### Exercise
Search the data below for "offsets"; list each line that holds it.
== == ==
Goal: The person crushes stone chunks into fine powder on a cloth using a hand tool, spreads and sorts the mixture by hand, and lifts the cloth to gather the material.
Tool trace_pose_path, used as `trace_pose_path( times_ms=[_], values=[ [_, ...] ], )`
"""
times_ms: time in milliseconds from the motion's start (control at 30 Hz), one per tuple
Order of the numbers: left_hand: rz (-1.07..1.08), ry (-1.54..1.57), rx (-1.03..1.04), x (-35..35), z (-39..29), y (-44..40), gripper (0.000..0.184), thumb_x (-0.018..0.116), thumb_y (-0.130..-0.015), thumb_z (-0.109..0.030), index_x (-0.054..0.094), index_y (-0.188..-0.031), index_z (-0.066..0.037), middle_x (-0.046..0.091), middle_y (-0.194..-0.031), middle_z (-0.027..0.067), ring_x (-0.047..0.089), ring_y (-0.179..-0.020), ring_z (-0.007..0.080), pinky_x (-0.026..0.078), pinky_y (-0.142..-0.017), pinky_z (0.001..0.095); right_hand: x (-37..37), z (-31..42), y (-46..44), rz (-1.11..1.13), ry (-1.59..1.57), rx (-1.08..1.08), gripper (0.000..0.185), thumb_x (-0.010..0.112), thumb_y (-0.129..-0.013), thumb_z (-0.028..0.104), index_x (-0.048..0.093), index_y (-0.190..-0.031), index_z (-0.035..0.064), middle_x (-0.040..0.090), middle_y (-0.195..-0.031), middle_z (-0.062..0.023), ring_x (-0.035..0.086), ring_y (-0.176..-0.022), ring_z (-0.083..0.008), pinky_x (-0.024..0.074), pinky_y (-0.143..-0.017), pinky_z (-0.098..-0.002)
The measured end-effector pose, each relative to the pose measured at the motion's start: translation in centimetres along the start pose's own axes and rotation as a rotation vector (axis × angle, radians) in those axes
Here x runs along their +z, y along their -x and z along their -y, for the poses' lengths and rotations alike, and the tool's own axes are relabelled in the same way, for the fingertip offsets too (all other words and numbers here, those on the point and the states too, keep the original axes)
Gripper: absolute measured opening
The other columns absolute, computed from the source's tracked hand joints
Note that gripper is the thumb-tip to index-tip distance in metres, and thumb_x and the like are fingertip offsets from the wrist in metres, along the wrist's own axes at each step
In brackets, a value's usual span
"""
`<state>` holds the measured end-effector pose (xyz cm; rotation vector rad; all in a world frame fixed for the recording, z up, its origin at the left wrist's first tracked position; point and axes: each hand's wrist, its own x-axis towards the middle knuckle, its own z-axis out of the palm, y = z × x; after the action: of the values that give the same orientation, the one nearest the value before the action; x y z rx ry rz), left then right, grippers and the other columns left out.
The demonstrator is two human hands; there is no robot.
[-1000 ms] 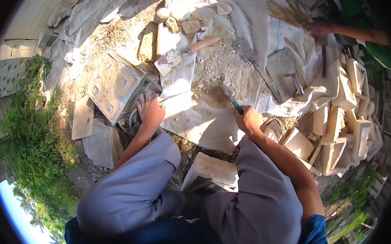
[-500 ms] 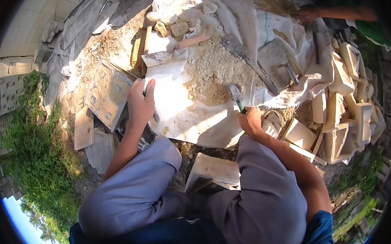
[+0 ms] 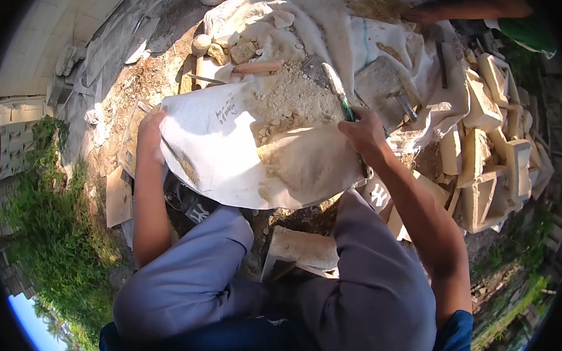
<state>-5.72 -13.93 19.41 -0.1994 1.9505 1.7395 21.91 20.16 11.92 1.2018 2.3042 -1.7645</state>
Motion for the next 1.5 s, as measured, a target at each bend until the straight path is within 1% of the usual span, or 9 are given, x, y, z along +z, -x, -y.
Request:
trace_pose_path(
  times_ms=[200, 267, 367, 500, 600, 733, 1000, 1033, 1500],
  values=[
    [0.071, 0.170, -0.064, 0.3, -0.9, 0.0, 0.050, 0.048, -0.098, -0.006, 0.045, -0.148, -0.006, 0.059, -0.133, 0.0192, 0.062, -0.117, 0.0286, 0.053, -0.100, 0.0418, 0.1, 1.8, -1.7, 0.059, -0.134, -0.016, 0.012, 0.069, -0.081, 0.011, 0.062, -0.080, 0.0005, 0.054, -0.067, 0.0008, 0.049, -0.061, -0.0083, 0.0389, -0.055, -0.0300],
    [0.068, 0.129, -0.019, -0.3, 2.1, -0.3, 0.059, 0.038, -0.090, 0.011, 0.044, -0.147, -0.004, 0.063, -0.117, 0.0137, 0.065, -0.102, 0.0236, 0.056, -0.090, 0.0368, 0.3, 1.5, -1.1, 0.051, -0.093, 0.018, 0.014, 0.070, -0.080, 0.011, 0.061, -0.077, 0.0011, 0.054, -0.067, -0.0003, 0.051, -0.060, -0.0098, 0.0398, -0.055, -0.0304],
    [-0.027, 0.168, -0.055, -2.1, 3.4, -0.7, 0.055, 0.041, -0.091, 0.010, 0.046, -0.144, -0.005, 0.062, -0.111, 0.0112, 0.064, -0.097, 0.0212, 0.055, -0.086, 0.0343, 0.6, -0.4, -0.9, 0.081, -0.006, 0.129, 0.016, 0.072, -0.079, 0.010, 0.059, -0.076, 0.0013, 0.055, -0.067, -0.0009, 0.051, -0.059, -0.0115, 0.0399, -0.055, -0.0306],
    [-0.167, 0.199, 0.025, -1.1, 4.1, 1.7, 0.037, 0.051, -0.100, -0.015, 0.052, -0.135, -0.004, 0.062, -0.110, 0.0091, 0.062, -0.097, 0.0205, 0.052, -0.087, 0.0353, 0.8, -2.0, -1.3, 0.062, -0.124, 0.111, 0.014, 0.072, -0.081, 0.010, 0.062, -0.078, 0.0005, 0.056, -0.067, -0.0013, 0.052, -0.060, -0.0113, 0.0404, -0.056, -0.0301],
    [-0.132, 0.233, -0.040, -1.4, 7.7, 3.5, 0.049, 0.050, -0.103, -0.042, 0.052, -0.133, -0.004, 0.062, -0.115, 0.0094, 0.062, -0.104, 0.0222, 0.048, -0.095, 0.0355, 0.6, -3.2, -0.4, 0.080, -0.165, 0.109, 0.014, 0.072, -0.082, 0.011, 0.064, -0.083, -0.0007, 0.057, -0.070, -0.0016, 0.052, -0.061, -0.0111, 0.0411, -0.057, -0.0295],
    [0.158, -0.221, 0.202, -2.4, 10.6, 6.8, 0.049, 0.062, -0.099, -0.033, 0.052, -0.134, -0.001, 0.062, -0.125, 0.0128, 0.060, -0.114, 0.0218, 0.045, -0.100, 0.0354, 1.1, -3.8, 3.5, 0.173, -0.487, 0.295, 0.021, 0.073, -0.086, 0.012, 0.066, -0.098, -0.0041, 0.069, -0.089, -0.0077, 0.064, -0.072, -0.0162, 0.0563, -0.072, -0.0295],
    [0.300, -0.941, 0.157, -4.4, 7.9, 9.3, 0.048, 0.070, -0.085, -0.011, 0.057, -0.128, 0.005, 0.067, -0.118, 0.0271, 0.065, -0.109, 0.0390, 0.049, -0.094, 0.0403, 2.2, -6.8, 8.2, 0.345, -0.078, 0.406, 0.021, 0.078, -0.086, 0.019, 0.067, -0.092, 0.0022, 0.061, -0.074, -0.0018, 0.057, -0.062, -0.0096, 0.0453, -0.056, -0.0282],
    [0.244, -0.869, -0.043, -3.8, 6.4, 9.5, 0.042, 0.069, -0.085, -0.011, 0.061, -0.123, 0.006, 0.067, -0.115, 0.0273, 0.066, -0.107, 0.0389, 0.049, -0.092, 0.0409, 2.2, -6.7, 8.3, 0.392, -0.243, 0.483, 0.019, 0.078, -0.087, 0.019, 0.069, -0.093, 0.0038, 0.061, -0.075, -0.0004, 0.055, -0.063, -0.0079, 0.0429, -0.056, -0.0273],
    [0.138, 0.097, -0.179, -5.2, 0.6, 4.9, 0.043, 0.065, -0.089, -0.005, 0.055, -0.129, 0.007, 0.067, -0.116, 0.0164, 0.068, -0.101, 0.0265, 0.056, -0.089, 0.0396, -2.1, 2.8, 3.6, 0.315, -0.412, 0.153, 0.013, 0.072, -0.090, 0.015, 0.062, -0.094, 0.0075, 0.055, -0.080, 0.0044, 0.049, -0.068, -0.0040, 0.0397, -0.061, -0.0228]
  ],
)
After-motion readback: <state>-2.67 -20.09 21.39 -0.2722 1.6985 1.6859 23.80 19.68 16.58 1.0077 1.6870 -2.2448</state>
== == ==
### Solution
Here x runs along their +z, y along their -x and z along their -y, for the poses' lengths and rotations alike, and the tool's own axes are relabelled in the same way, for the fingertip offsets too (all other words and numbers here, those on the point and the states too, keep the original axes)
Note that gripper is the thumb-tip to index-tip distance in metres, and thumb_x and the like are fingertip offsets from the wrist in metres, along the wrist's own axes at each step

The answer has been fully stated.